■ Exercise requirements ■
When the word "distance" appears in a line of the data below, list that line.
START Data section
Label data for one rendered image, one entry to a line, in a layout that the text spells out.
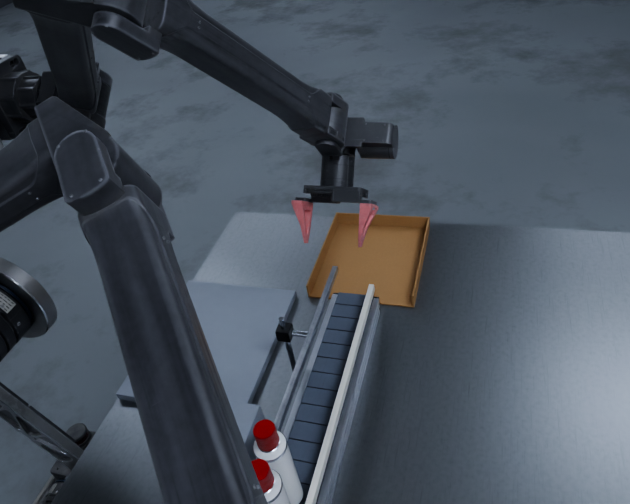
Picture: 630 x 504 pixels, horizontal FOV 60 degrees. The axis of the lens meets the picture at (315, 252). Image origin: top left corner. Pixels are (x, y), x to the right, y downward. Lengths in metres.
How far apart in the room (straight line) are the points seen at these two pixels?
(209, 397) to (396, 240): 1.13
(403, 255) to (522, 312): 0.33
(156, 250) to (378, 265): 1.00
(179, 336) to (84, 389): 2.18
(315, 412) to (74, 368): 1.75
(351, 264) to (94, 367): 1.53
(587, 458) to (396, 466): 0.33
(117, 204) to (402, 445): 0.76
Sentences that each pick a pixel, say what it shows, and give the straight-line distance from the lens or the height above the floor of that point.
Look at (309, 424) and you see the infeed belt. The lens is 1.06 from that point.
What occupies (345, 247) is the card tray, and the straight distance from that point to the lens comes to 1.46.
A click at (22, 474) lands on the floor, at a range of 2.45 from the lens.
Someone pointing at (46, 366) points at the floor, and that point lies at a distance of 2.77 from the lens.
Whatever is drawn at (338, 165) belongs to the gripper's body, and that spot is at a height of 1.29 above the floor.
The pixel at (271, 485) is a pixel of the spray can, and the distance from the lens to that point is 0.81.
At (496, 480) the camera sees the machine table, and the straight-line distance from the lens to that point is 1.06.
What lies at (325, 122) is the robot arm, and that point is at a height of 1.39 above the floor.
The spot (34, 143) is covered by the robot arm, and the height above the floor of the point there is 1.56.
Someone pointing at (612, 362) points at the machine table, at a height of 0.83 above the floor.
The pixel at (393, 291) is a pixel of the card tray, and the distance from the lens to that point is 1.32.
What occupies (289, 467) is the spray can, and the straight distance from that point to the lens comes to 0.89.
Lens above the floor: 1.76
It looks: 39 degrees down
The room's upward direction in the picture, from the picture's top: 11 degrees counter-clockwise
END Data section
■ Answer to this exercise ■
Sentences that each pick a pixel, say what it shows, and give the straight-line distance from the lens or the height above the floor of that point.
What occupies (345, 247) is the card tray, and the straight distance from that point to the lens comes to 1.46.
Someone pointing at (46, 366) points at the floor, and that point lies at a distance of 2.77 from the lens.
The pixel at (271, 485) is a pixel of the spray can, and the distance from the lens to that point is 0.81.
At (496, 480) the camera sees the machine table, and the straight-line distance from the lens to that point is 1.06.
The pixel at (393, 291) is a pixel of the card tray, and the distance from the lens to that point is 1.32.
What occupies (289, 467) is the spray can, and the straight distance from that point to the lens comes to 0.89.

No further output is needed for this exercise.